Dans une large mesure, l'incapacité de freiner la propagation du VIH/sida et de répondre efficacement aux besoins sociaux et sanitaires urgents résulte du manque d'importance donné à la recherche. La recherche en sciences sociales est nécessaire pour nous aider à comprendre l'impact que l'origine ethnique, les classes sociales, la culture et les hommes et les femmes ont sur les sociétés où l'épidémie se joue. L'élan à imprimer à la recherche a été laissé de côté par la nécessité de trouver des solutions rapides et pour permettre aux Gouvernements de préserver les relations politiques existantes que nous connaissons.

Le VIH/sida et les changements climatiques peuvent avoir des conséquences radicales et profondes dans le monde. Pourtant, nous nous accrochons à l'ordre mondial existant, sans investir le temps et l'argent pour promouvoir la recherche sur les questions que soulèvent l'épidémie et le réchauffement climatique. Nous recherchons des solutions faciles qui présentent bien et qui sont truffées de clichés politiquement corrects. Nous n'avons pas procédé à une analyse critique de la manière dont les diverses sociétés et le pouvoir fonctionnent ni trouvé des moyens viables et innovants pour changer les systèmes politiques.

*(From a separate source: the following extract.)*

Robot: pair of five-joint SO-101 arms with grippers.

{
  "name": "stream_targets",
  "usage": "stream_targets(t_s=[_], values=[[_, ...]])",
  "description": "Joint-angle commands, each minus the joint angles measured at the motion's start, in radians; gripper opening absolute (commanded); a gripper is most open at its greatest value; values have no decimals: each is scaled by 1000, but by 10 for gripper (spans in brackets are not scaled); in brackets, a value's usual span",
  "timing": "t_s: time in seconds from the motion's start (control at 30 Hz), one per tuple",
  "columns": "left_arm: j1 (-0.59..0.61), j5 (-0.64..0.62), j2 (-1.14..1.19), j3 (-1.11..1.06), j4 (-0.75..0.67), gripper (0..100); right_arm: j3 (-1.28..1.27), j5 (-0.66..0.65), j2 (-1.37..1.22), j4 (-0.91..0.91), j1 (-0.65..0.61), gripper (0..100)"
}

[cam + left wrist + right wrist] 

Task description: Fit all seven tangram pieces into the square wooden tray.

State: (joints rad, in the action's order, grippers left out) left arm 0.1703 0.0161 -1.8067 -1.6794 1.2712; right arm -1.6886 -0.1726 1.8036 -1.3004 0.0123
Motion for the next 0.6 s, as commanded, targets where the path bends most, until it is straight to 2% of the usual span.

Au-delà des déclarations et de la rhétorique, nous devons développer la recherche critique et stimulante dans les deux domaines afin d'aider les sociétés à imaginer un nouvel avenir stimulant, réalisable. Tout comme nous devons chercher à comprendre comment mieux gérer l'épidémie VIH/sida, nous devons penser plus rapidement afin d'anticiper les changements climatiques.